▶ **WHAT YOU ARE ASKED TO DO**
Please write out, exactly as given, every line of the entries below up to and including the line with "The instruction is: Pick".

[Opening GIVEN DATA section]

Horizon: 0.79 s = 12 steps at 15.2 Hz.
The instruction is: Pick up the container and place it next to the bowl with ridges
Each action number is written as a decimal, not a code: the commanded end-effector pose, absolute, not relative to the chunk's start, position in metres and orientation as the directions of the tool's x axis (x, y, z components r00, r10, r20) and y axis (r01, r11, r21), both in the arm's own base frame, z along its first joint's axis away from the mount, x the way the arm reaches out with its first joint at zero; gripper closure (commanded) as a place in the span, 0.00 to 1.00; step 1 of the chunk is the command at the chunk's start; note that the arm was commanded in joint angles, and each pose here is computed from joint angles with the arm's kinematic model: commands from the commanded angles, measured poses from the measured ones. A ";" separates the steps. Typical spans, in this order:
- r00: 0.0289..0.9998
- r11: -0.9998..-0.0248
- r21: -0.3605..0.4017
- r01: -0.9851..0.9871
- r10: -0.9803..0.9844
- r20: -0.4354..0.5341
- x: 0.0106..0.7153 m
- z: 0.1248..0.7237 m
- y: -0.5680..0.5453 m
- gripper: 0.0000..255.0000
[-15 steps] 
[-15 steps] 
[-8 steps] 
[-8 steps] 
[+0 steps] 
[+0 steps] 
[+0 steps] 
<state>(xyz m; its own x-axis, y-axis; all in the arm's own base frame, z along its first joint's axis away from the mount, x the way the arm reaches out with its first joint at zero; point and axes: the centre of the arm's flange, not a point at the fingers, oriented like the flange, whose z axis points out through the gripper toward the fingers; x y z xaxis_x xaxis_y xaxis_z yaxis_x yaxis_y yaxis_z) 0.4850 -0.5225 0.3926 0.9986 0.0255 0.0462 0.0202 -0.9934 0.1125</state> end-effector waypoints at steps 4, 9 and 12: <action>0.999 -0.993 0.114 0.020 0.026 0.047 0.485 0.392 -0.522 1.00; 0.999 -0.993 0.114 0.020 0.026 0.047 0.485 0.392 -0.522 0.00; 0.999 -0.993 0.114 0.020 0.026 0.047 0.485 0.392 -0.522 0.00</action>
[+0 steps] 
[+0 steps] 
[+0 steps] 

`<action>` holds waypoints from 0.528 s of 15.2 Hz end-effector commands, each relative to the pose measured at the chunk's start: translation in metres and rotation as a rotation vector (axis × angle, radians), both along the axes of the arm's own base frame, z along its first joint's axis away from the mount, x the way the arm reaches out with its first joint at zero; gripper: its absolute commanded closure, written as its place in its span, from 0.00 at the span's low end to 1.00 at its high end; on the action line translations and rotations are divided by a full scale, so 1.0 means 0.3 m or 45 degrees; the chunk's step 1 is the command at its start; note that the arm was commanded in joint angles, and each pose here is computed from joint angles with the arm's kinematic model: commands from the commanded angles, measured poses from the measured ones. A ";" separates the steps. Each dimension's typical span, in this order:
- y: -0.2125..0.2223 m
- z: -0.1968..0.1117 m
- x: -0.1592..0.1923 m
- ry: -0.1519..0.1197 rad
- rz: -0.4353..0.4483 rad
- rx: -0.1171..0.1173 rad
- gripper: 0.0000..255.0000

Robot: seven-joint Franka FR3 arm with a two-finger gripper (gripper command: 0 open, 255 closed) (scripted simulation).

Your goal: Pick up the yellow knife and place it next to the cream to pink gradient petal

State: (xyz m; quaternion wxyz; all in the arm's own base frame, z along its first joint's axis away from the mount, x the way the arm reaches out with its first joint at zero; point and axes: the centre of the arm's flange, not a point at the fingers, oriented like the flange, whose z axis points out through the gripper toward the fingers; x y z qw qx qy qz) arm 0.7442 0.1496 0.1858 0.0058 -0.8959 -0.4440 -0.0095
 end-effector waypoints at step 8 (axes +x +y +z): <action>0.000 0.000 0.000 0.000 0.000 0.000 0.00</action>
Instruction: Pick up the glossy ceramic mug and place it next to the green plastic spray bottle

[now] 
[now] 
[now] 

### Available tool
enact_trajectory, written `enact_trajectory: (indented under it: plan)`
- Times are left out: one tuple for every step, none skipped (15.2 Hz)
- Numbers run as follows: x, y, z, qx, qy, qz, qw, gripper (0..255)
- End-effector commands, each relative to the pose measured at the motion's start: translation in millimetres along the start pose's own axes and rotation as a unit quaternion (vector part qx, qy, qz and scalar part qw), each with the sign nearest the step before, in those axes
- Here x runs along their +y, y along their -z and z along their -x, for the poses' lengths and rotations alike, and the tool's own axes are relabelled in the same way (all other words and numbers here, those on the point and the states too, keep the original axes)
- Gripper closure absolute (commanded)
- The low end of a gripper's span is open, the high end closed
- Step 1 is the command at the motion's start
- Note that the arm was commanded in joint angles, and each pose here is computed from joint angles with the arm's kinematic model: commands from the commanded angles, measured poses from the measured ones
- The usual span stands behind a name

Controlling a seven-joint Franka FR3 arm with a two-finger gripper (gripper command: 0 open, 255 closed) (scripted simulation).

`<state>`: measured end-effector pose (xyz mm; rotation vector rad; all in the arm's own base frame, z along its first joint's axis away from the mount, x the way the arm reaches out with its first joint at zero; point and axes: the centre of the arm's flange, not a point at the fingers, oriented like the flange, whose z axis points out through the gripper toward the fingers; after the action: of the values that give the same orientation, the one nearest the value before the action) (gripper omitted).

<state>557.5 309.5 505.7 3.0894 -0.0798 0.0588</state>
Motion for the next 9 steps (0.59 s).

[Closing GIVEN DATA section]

▶ **ANSWER BELOW**
Horizon: 0.79 s = 12 steps at 15.2 Hz.
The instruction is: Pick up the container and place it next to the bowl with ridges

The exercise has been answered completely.